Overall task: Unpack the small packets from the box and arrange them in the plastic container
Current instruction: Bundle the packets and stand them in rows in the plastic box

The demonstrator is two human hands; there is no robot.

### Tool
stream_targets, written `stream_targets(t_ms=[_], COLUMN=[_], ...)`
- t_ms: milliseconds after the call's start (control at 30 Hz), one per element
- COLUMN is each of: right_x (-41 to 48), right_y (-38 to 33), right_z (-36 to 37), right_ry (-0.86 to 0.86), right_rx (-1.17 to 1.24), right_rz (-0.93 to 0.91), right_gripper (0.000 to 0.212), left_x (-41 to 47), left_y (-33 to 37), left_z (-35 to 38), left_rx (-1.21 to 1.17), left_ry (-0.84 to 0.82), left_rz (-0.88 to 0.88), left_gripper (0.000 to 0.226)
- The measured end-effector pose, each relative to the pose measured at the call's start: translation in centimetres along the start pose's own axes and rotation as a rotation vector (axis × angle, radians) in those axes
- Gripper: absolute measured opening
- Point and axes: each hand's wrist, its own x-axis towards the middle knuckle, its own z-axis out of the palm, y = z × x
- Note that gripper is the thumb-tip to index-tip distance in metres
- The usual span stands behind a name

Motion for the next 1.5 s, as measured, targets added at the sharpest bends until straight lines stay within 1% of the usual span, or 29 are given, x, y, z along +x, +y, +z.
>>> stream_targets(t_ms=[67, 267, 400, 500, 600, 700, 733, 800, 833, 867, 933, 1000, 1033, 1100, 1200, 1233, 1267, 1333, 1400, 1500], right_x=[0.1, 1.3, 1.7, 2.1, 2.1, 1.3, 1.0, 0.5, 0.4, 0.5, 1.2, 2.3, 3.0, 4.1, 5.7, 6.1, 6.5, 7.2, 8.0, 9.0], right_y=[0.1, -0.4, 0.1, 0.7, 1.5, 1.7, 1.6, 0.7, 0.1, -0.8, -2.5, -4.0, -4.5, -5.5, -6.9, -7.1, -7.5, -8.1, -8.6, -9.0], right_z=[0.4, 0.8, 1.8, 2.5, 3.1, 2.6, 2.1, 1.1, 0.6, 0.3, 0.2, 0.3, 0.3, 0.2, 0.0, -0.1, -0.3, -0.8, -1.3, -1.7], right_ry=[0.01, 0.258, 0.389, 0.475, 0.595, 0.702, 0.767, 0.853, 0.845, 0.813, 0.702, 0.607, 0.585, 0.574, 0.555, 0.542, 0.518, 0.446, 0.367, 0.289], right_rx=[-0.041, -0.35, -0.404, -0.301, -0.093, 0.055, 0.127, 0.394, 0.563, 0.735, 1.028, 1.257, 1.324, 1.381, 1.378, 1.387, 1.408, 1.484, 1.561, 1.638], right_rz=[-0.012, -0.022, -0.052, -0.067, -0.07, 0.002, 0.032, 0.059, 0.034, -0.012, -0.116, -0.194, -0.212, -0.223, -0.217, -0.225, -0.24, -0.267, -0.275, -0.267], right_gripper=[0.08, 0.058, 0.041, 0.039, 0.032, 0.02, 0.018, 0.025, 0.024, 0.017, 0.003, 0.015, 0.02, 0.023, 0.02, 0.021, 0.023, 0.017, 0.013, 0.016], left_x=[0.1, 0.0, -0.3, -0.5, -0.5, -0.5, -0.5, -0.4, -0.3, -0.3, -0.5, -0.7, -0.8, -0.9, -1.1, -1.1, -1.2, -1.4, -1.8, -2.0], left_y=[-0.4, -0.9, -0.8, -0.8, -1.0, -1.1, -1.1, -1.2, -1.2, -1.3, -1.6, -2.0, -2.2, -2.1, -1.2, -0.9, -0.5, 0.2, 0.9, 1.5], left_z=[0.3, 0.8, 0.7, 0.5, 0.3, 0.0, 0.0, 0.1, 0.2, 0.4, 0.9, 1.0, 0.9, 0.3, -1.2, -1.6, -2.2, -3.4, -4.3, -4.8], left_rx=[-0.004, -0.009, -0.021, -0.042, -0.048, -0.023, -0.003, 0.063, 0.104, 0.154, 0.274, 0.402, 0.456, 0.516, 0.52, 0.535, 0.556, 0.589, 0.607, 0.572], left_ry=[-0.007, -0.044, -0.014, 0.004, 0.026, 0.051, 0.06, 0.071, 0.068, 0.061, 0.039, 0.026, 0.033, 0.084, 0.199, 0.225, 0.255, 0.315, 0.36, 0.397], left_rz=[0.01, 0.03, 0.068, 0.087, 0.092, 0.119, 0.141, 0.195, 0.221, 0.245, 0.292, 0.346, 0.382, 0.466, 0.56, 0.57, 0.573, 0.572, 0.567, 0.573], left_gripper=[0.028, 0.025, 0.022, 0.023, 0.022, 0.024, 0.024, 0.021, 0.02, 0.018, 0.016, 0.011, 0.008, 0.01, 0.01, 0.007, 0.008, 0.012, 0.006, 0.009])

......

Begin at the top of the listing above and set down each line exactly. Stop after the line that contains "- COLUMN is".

THE COMPLETED TASK:
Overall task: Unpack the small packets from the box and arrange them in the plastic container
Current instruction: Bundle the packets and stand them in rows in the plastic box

The demonstrator is two human hands; there is no robot.

### Tool
stream_targets, written `stream_targets(t_ms=[_], COLUMN=[_], ...)`
- t_ms: milliseconds after the call's start (control at 30 Hz), one per element
- COLUMN is each of: right_x (-41 to 48), right_y (-38 to 33), right_z (-36 to 37), right_ry (-0.86 to 0.86), right_rx (-1.17 to 1.24), right_rz (-0.93 to 0.91), right_gripper (0.000 to 0.212), left_x (-41 to 47), left_y (-33 to 37), left_z (-35 to 38), left_rx (-1.21 to 1.17), left_ry (-0.84 to 0.82), left_rz (-0.88 to 0.88), left_gripper (0.000 to 0.226)

Nothing further remains to be added to the answer.